To be honest, I’m not too concerned about creating a psychedelic genre; it’s sort of just what happens when we make our music.
Are you okay when a radio announcer says, “Here’s some psyche-rock from Pond”; okay with others classifying it as such?
Of course. People can classify it as whatever they want. It’s helpful for people to have genres and definitions otherwise it’s going to be really fucking boring and arduous every time you introduce someone.
What sort of music did you listen to growing up?
In high school, I totally got into the old-guard of psychedelic classic rock-type shit. That was a huge part of my teenager-hood.
Pink Floyd? Cream? Tangerine Dream?
Yep, all of those.
Did you wonder how in the hell those bands created the experimental music they did when they were so limited with technology?
I suppose. I guess they just had limitations, and were better musicians for it; better at shredding [playing guitar intricately], jamming out, being Eric Clapton, or whatever.
Do you ever wake from a dream and suddenly want to write a song?
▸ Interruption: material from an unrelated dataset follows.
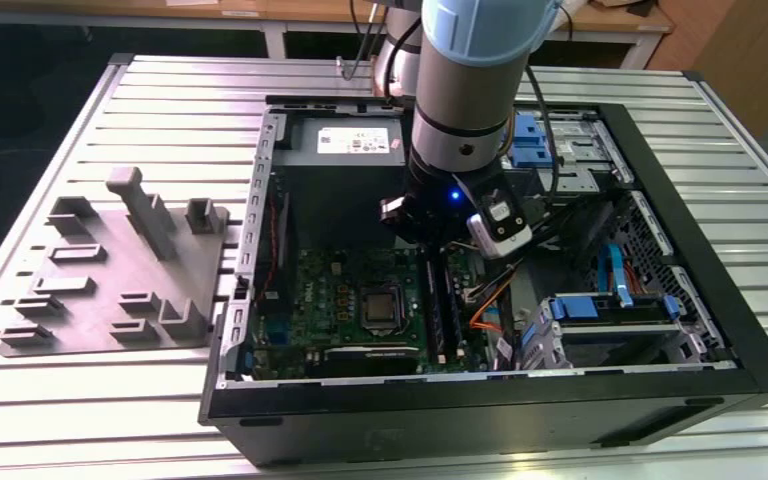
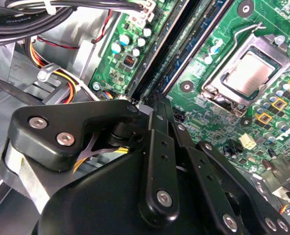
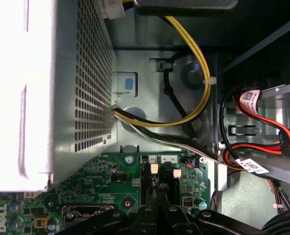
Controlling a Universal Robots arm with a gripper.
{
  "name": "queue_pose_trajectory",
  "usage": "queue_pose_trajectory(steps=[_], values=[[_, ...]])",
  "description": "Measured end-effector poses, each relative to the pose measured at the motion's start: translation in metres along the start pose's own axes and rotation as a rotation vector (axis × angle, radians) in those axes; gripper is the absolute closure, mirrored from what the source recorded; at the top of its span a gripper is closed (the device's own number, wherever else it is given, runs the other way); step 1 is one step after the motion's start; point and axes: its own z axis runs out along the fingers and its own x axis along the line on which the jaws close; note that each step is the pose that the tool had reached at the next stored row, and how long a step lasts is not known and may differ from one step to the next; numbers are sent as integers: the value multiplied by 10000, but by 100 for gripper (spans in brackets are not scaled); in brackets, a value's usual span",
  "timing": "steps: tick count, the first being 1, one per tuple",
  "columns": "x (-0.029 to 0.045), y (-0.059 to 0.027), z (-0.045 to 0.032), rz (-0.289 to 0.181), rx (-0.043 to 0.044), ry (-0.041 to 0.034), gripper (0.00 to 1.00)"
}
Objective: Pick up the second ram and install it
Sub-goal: 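Press down the second ram until it locks into place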
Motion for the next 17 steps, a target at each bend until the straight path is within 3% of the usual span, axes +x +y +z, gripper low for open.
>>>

That has happened before, but usually our songs stem from loose and weird concepts anyway.
Where does your desire stem from to keep pushing the boundaries of sound?
I guess it just comes from imagination, and then support from friends who like a similar sound, as well as other players in the band. We wanna be as new and different as possible. We don’t wanna be more psyche rock than the next psyche rock band. If anything, we wanna challenge those bands to get them more into pop music, or, if we become really ‘pop’ or successful, it’d be great to start challenging those people to get into industrial house or something else.
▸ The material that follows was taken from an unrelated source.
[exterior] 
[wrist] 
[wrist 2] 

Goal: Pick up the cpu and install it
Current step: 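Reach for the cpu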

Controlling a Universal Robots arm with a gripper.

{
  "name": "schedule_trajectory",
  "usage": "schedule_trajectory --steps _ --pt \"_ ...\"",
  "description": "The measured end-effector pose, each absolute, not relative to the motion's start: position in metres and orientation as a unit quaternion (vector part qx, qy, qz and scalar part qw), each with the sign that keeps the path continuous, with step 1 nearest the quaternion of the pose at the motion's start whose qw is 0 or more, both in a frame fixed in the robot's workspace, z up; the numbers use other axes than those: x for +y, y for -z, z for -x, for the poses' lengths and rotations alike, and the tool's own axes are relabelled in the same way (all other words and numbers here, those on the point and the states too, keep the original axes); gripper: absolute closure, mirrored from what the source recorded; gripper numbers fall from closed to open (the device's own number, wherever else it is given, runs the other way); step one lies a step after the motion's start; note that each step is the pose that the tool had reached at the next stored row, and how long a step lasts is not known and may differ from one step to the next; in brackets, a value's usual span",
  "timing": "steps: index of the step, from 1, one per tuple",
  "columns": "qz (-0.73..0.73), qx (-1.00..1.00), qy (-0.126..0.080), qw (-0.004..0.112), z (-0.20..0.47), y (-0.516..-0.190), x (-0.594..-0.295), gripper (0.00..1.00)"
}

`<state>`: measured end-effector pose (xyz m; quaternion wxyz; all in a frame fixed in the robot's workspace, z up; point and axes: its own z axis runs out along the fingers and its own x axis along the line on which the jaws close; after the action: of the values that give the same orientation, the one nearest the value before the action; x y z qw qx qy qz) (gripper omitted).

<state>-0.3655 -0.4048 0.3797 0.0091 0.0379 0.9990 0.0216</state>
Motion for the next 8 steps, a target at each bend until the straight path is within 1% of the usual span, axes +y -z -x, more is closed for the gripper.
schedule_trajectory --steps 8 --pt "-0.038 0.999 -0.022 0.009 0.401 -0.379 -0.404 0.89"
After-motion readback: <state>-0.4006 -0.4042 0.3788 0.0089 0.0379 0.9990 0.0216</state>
So, sharing the love for different genres is your main aim?
Yeah, I would love it if more people were less judgemental about scenes that don’t align with their own. Nothing gives me the shits more than people who consider themselves music aficionados, looking down on 14-year-old girls and 14-year-old-girl music, and then seeing that as an instant qualifier for it being shit music. That’s just incredibly close-minded and cruel to just say ‘anything you girls are listening to is wrong and bad’.
Give me an example of music so-called aficionados might be snobby towards?
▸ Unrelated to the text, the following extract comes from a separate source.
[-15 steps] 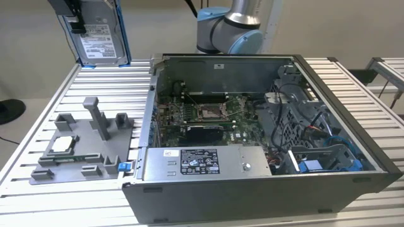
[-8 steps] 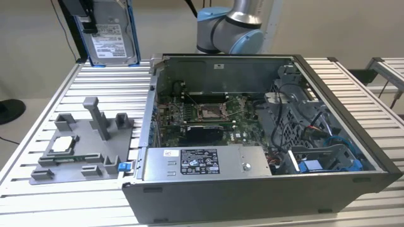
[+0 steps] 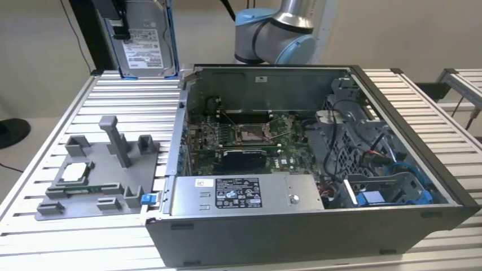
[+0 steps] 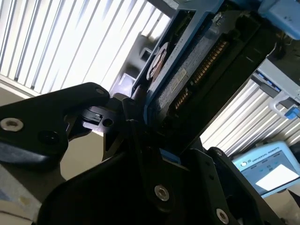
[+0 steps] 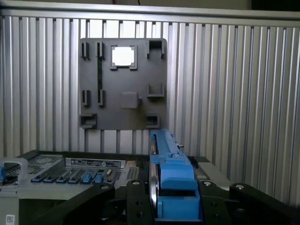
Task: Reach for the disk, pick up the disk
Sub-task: 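Pick up the disk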
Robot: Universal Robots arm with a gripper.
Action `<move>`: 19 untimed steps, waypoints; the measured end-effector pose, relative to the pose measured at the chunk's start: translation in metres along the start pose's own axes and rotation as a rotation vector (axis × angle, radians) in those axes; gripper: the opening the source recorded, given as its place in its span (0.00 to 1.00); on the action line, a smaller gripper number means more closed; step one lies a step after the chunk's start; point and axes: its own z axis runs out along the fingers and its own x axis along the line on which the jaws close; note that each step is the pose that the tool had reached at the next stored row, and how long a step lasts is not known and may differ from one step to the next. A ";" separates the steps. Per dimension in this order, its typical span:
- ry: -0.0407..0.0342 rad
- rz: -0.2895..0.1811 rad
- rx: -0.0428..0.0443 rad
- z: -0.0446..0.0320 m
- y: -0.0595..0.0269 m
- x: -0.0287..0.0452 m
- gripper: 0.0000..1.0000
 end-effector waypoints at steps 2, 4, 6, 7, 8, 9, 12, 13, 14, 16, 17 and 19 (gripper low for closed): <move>-0.0013 0.000 -0.0016 -0.0001 -0.0059 0.0001 0.00; -0.0022 0.000 -0.0033 -0.0002 -0.0116 0.0001 0.00; -0.0028 0.000 -0.0046 -0.0003 -0.0166 0.0002 0.00; -0.0030 0.000 -0.0053 -0.0004 -0.0191 0.0002 0.00; -0.0034 0.000 -0.0059 -0.0004 -0.0217 0.0003 0.00; -0.0035 0.000 -0.0065 -0.0005 -0.0242 0.0003 0.00; -0.0043 0.000 -0.0081 -0.0006 -0.0311 0.0004 0.00; -0.0045 0.000 -0.0085 -0.0006 -0.0332 0.0004 0.00; -0.0047 0.000 -0.0090 -0.0007 -0.0353 0.0004 0.00; -0.0052 -0.001 -0.0100 -0.0008 -0.0396 0.0005 0.00; -0.0055 -0.001 -0.0104 -0.0008 -0.0420 0.0005 0.00; -0.0061 -0.001 -0.0115 -0.0009 -0.0468 0.0006 0.00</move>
Well, Beyoncé, of course. Or Travis Scott. Migos. A lot of Korean pop.
I’m guessing you get some of your video inspiration from K-pop?
Oh, fuck yeah, man. They’re incredible. I love that scene!
I want to know, do you ever dabble in certain substances for inspiration in songwriting and music-making?
Not really. It’s all pretty incidental. Like, it’s not really a direct inspiration. I think that would be a pretty pathetic inspiration for creativity if it was just from smoking a joint.
But your thinking is generally a little different when you’re stoned.
True. It’s definitely a nice thing to do, but it’s not an essential part. Like, I don’t remember, ‘Oooh, this was a song I wrote when I was a bit stoned’.
Even though you may have created it while you were stoned?
Have you ever laid down a recording while on the hooch, or sober, played it back later and thought, ‘What on earth was I thinking’?
Totally. But weed is an everyday thing for me. Usually if I’m looking back and thinking ‘Fuck, what the hell happened there?’ it was due to something more intense, like alcohol or, uh, whatever. For me, weed is like having a coffee. It’s just a lovely, healing and nice kinda thing to have. But I could look back on something I’ve done drunk and just be horrified with myself.
Yet that’s the darned legal drug.
Yes. Very, very strange, indeed.
Would you like to see pot legalised?
I guess so. That seems to make a lot more sense.
You’ve worked with other projects and bands, such as Rabbit Island and Tame Impala. Do you find fans get confused with where you’re at sometimes?
I think some sort of anonymity is good for everyone.
What about when you get the accolades from international media; do you wish you could have less anonymity then?
It doesn’t affect me too much. I try not to read a whole lot of [media]. Sure, it’s a bit strange when you get misrepresented, but I just figure that’s their job.
You just love making music at the end of the day, whatever project you’re working on?
Pond tour Australia in September with special guests Body Type and Reef Prince.